--- EXERCISE ---
Starting at the line that contains "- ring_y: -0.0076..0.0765" and stopping at the line that contains "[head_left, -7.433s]", transcribe every line of the material below exactly; pictures stay out.

---- SOURCE DATA

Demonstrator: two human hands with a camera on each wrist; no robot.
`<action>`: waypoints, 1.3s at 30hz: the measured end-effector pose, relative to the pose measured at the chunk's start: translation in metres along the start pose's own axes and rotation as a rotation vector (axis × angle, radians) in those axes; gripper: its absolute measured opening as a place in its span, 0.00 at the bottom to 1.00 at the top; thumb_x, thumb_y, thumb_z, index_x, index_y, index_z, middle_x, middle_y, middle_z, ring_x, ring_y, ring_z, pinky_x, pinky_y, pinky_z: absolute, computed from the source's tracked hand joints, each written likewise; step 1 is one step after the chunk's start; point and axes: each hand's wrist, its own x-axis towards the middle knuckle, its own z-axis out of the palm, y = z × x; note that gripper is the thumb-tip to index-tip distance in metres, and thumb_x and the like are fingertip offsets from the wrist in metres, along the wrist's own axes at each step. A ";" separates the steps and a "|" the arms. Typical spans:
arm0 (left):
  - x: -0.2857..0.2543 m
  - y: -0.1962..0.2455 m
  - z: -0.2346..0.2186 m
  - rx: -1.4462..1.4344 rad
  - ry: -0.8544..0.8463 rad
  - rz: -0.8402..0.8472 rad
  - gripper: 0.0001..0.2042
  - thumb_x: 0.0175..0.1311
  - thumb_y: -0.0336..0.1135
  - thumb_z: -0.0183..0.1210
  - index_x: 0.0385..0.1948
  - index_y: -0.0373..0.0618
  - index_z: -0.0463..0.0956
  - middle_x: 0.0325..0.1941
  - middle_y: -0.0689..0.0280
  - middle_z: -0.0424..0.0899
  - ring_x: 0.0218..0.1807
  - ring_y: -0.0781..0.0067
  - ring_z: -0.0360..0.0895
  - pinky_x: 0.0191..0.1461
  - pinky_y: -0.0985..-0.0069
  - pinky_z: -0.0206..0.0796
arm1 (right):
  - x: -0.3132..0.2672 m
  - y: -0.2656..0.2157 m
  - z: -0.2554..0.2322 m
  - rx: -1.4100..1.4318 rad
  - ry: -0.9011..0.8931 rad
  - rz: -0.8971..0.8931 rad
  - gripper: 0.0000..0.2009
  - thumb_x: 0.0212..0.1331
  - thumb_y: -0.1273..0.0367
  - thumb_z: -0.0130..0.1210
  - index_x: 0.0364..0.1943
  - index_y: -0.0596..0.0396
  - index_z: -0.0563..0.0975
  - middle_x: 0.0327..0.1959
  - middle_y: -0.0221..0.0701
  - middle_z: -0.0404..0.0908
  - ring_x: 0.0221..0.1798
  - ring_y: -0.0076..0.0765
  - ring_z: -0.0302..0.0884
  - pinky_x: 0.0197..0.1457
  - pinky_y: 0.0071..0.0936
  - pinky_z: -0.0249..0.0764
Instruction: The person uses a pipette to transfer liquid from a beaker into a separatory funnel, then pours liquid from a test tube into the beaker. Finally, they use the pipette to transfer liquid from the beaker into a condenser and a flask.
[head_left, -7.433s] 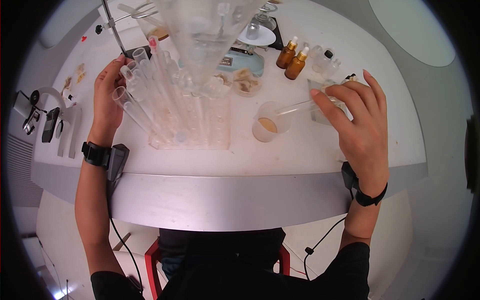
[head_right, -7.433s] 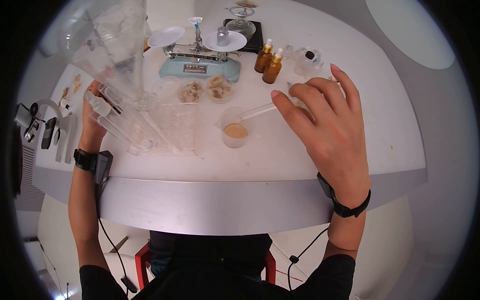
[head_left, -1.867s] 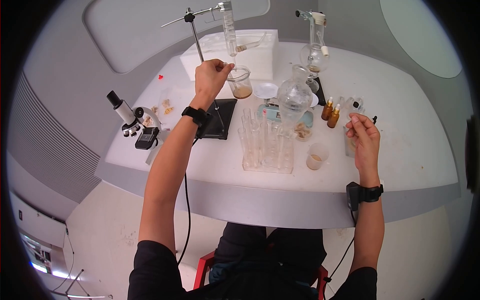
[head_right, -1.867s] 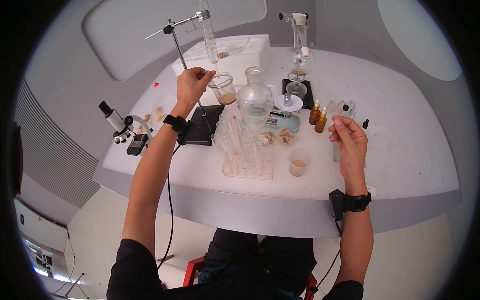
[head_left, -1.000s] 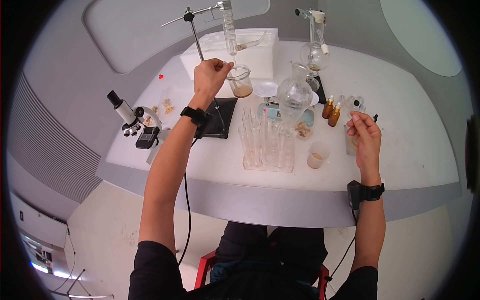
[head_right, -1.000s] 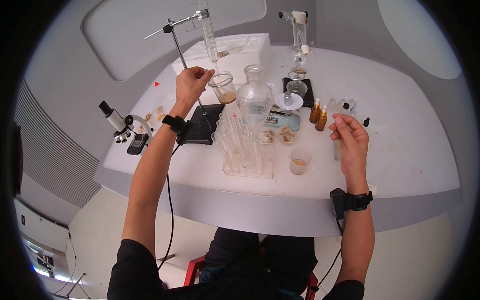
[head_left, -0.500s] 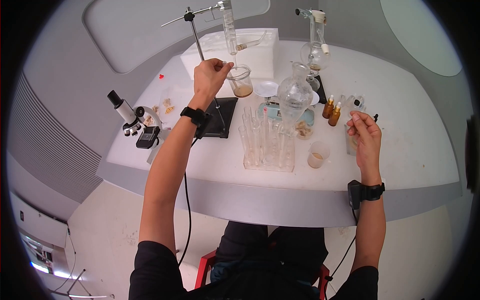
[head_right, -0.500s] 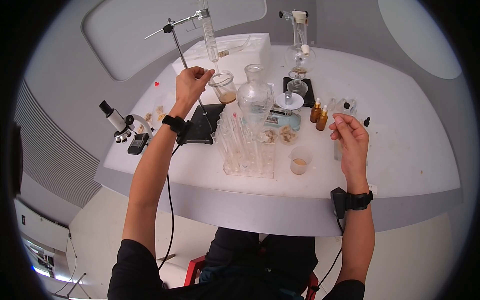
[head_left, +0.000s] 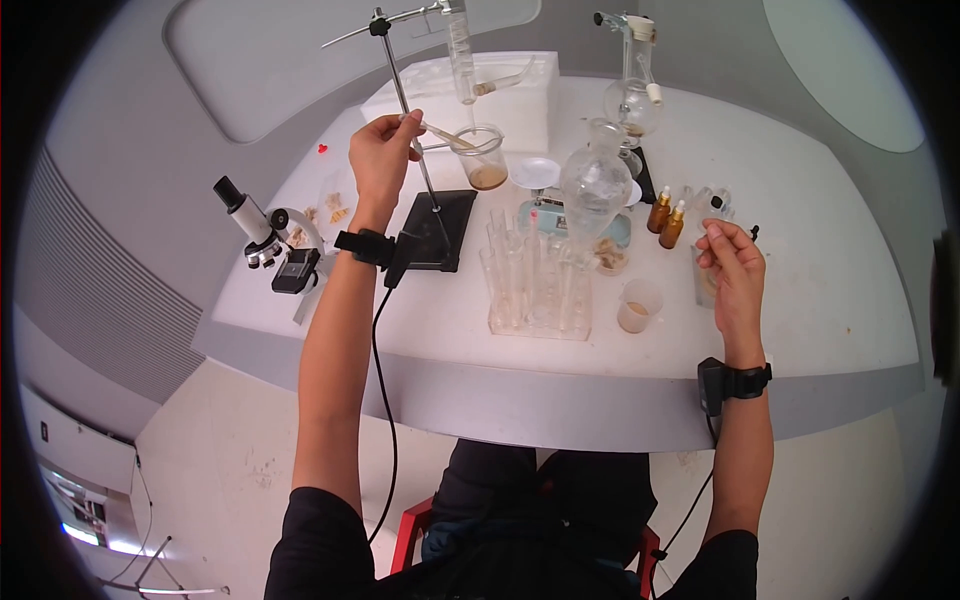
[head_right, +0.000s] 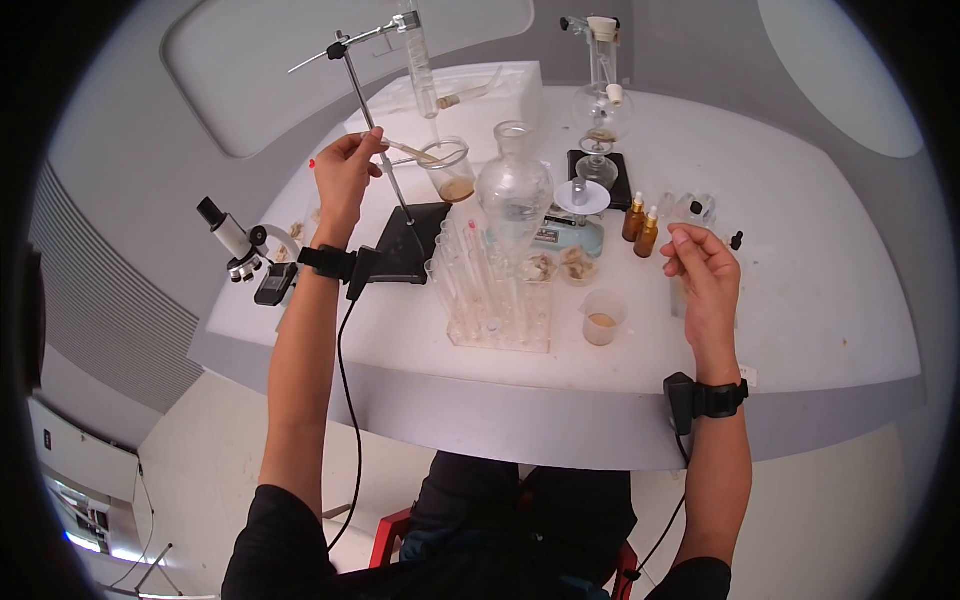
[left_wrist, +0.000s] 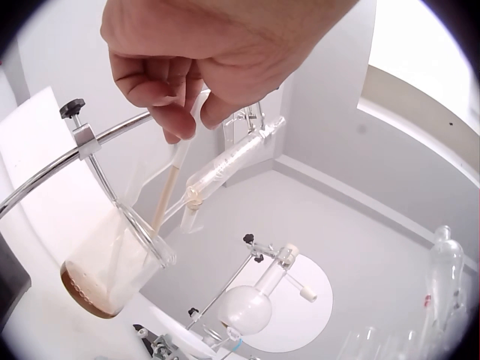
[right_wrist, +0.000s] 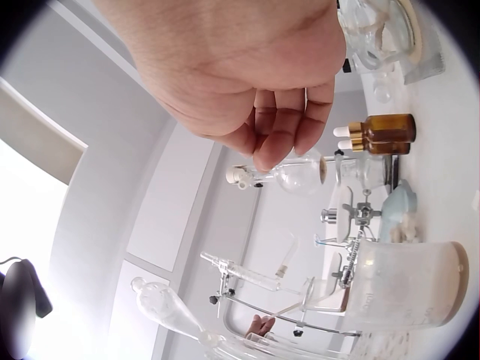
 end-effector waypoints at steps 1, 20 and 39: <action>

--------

--- RESULT OF THE EXERCISE ---
  - ring_y: -0.0076..0.0765
  - ring_z: -0.0302..0.0884
  - pinky_x: 0.0197..0.1457
  - pinky_y: 0.0071..0.0936
  - pinky_z: -0.0249..0.0764
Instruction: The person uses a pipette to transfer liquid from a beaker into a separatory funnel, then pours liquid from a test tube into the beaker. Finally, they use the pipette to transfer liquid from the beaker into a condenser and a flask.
[head_left, -7.433s] 

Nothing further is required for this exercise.